Being very rich makes you are a prime target for kidnap so presumably Stephen wore this dotfest with very terrible trousers so as to be visible to his security staff amongst a sea of dinner jackets. Although any abductors would be strobed to death well before they could whip out the chloroform.
This is “socialite” (i.e. hedonist with more money than sense) Hofit Golan wearing Mario Dice.
It is not just the boring peekaboo Minge Moment like a lacy inkblot, although that is bad enough. It is the faux-pubes detailing around the Minge. At least one hopes they are faux-pubes.
Finally, our old friend fashionista supreme Anna dello Russo wearing St Laurent.
This is very Wild West saloon bride with creosote kninckles. In case you are anxious to replicate this look before checking yourself into a mental health facility, the dress costs £4,665 and the boots £845. Although presumably Anna didn’t pay….
This week’s It’s Got To Go is from WTF aficionado Leslie from London, quoted practically verbatim. Leslie has got the dead raving needle with Facebook posts which carry a cute message, usually accompanied with a nauseatingly twee image of a dog/baby/lily etc. and are put up by people too inane to think up their own punchlines. Here is an image of what I mean and it is by no means the worst. Although WTF observes this one is also misspelt.

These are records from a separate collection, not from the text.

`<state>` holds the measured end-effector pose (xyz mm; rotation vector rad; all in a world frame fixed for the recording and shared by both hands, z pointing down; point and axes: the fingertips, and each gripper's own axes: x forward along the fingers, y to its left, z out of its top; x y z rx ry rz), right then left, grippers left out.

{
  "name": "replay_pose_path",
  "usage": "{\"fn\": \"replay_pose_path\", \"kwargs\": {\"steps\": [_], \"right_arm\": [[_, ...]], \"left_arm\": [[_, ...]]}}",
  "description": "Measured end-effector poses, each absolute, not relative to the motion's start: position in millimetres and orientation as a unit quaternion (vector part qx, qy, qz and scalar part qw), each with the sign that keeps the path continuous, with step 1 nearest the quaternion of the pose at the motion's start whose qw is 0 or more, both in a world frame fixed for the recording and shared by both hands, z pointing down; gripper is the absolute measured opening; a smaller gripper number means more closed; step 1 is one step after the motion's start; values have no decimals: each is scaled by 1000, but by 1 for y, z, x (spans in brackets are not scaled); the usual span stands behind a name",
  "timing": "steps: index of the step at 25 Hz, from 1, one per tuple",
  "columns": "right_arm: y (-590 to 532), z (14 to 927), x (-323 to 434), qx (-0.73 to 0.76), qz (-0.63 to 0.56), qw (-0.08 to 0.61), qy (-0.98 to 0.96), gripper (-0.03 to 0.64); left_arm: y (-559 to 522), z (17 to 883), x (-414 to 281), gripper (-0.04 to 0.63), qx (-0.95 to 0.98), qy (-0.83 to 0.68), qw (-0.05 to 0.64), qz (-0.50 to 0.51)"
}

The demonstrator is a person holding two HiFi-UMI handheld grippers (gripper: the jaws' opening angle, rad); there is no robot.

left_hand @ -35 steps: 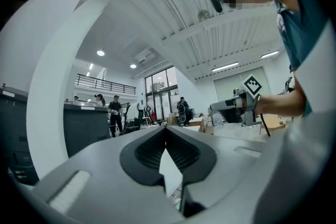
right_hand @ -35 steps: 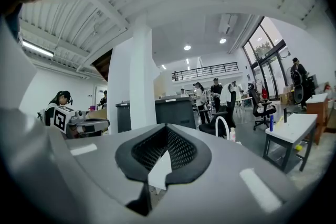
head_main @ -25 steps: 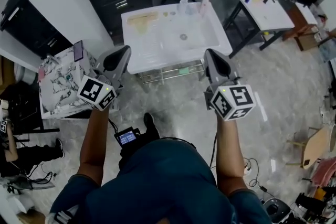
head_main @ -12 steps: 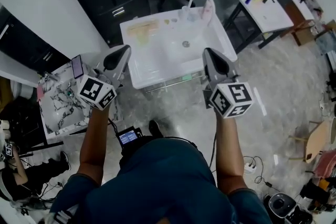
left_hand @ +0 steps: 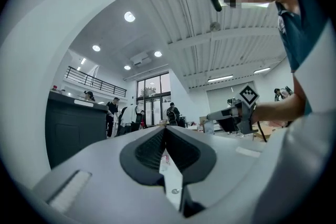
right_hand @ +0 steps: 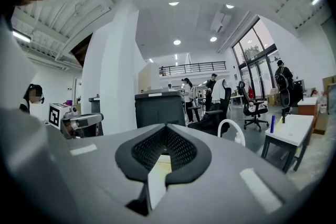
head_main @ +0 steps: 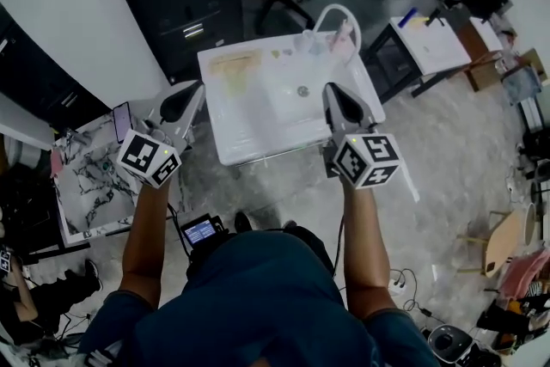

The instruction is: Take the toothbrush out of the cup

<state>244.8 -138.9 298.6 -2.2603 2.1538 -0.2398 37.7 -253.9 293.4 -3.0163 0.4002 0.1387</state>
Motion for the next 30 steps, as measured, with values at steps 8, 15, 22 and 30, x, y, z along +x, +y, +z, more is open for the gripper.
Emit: {"fn": "replay_pose_path", "kwargs": {"steps": [8, 15, 22, 30], "right_arm": [[-194, 305, 243, -700, -85, -3, 709, 11], [-262, 322, 249, -672, -99, -3, 734, 12], [-327, 355, 262, -641, -128, -18, 756, 12], [-392, 410, 276, -608, -176, -40, 773, 15]], "left_arm": [[-275, 301, 9, 0, -984, 168, 39, 42], [-300, 312, -11, 0, -975, 217, 28, 26], [-326, 323, -14, 0, -964, 265, 15, 9], [-349, 344, -12, 0, -952, 307, -6, -9]]}}
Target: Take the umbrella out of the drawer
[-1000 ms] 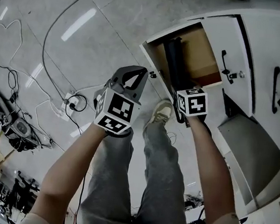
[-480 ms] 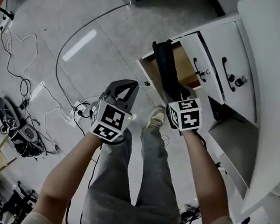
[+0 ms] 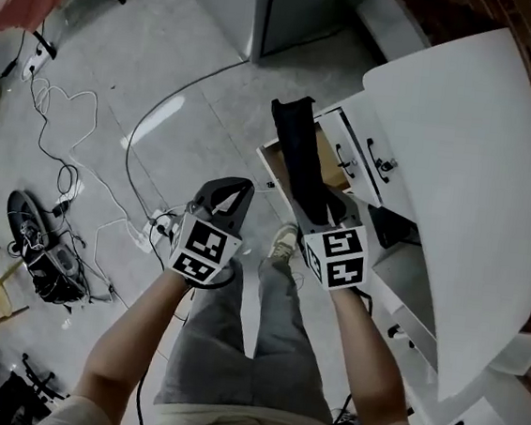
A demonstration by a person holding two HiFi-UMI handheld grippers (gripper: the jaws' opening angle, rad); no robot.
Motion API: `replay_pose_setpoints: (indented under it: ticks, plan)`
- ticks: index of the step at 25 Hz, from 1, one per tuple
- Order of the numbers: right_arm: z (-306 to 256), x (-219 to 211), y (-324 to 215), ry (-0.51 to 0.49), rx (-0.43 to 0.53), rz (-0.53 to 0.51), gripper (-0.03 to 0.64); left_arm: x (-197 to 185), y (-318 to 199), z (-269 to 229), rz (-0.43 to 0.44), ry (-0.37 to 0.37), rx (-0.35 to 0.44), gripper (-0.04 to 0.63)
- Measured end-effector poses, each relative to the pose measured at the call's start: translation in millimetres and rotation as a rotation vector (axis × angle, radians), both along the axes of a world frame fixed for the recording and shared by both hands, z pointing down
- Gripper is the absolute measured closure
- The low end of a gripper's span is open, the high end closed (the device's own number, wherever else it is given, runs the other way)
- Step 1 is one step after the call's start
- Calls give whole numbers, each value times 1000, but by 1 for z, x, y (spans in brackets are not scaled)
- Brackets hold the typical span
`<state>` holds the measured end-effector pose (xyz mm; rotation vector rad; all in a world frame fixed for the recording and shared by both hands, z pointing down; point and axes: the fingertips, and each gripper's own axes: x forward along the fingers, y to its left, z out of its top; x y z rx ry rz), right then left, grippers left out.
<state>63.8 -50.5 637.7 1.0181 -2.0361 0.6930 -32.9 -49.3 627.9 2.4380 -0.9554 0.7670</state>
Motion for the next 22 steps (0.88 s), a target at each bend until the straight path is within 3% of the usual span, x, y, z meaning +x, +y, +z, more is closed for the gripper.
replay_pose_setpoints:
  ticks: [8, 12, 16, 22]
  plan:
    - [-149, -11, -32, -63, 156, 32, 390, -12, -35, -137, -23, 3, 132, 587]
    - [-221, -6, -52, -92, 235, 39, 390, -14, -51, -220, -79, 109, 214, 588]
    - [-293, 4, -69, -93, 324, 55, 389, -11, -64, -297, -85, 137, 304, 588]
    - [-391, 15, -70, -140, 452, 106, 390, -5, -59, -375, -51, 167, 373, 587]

OK Readers, that’s your lot for this week. Comments abounded last week, keeping a wide smile on WTF’s face. Keep them coming and your excellent suggestions for It’s Got To Go and let us meet again next Friday. Be good x
Ciara looks as if she got out of bed in a hurry and got the quilt caught in her knickers, and Hofit Golan seems to have a pair of gloves shoved down her dress. Anna Dello Russo looks ridiculous, but then she always does. The boots look like Max Wall cast-offs.
You do realize that if Mr. Corbyn becomes Prime Minister I will be the first to ask you about taking a round from Floyd Mayweather.
That’s ‘when’, not if 😀
So I should give Floyd a call and start making arrangements?
I had better start spending more time in the gym
I totally misread your text for Selena Gomez, I read it as ‘Selena Gomez wearing moose’. The frock was so awful that it didn’t sound amiss.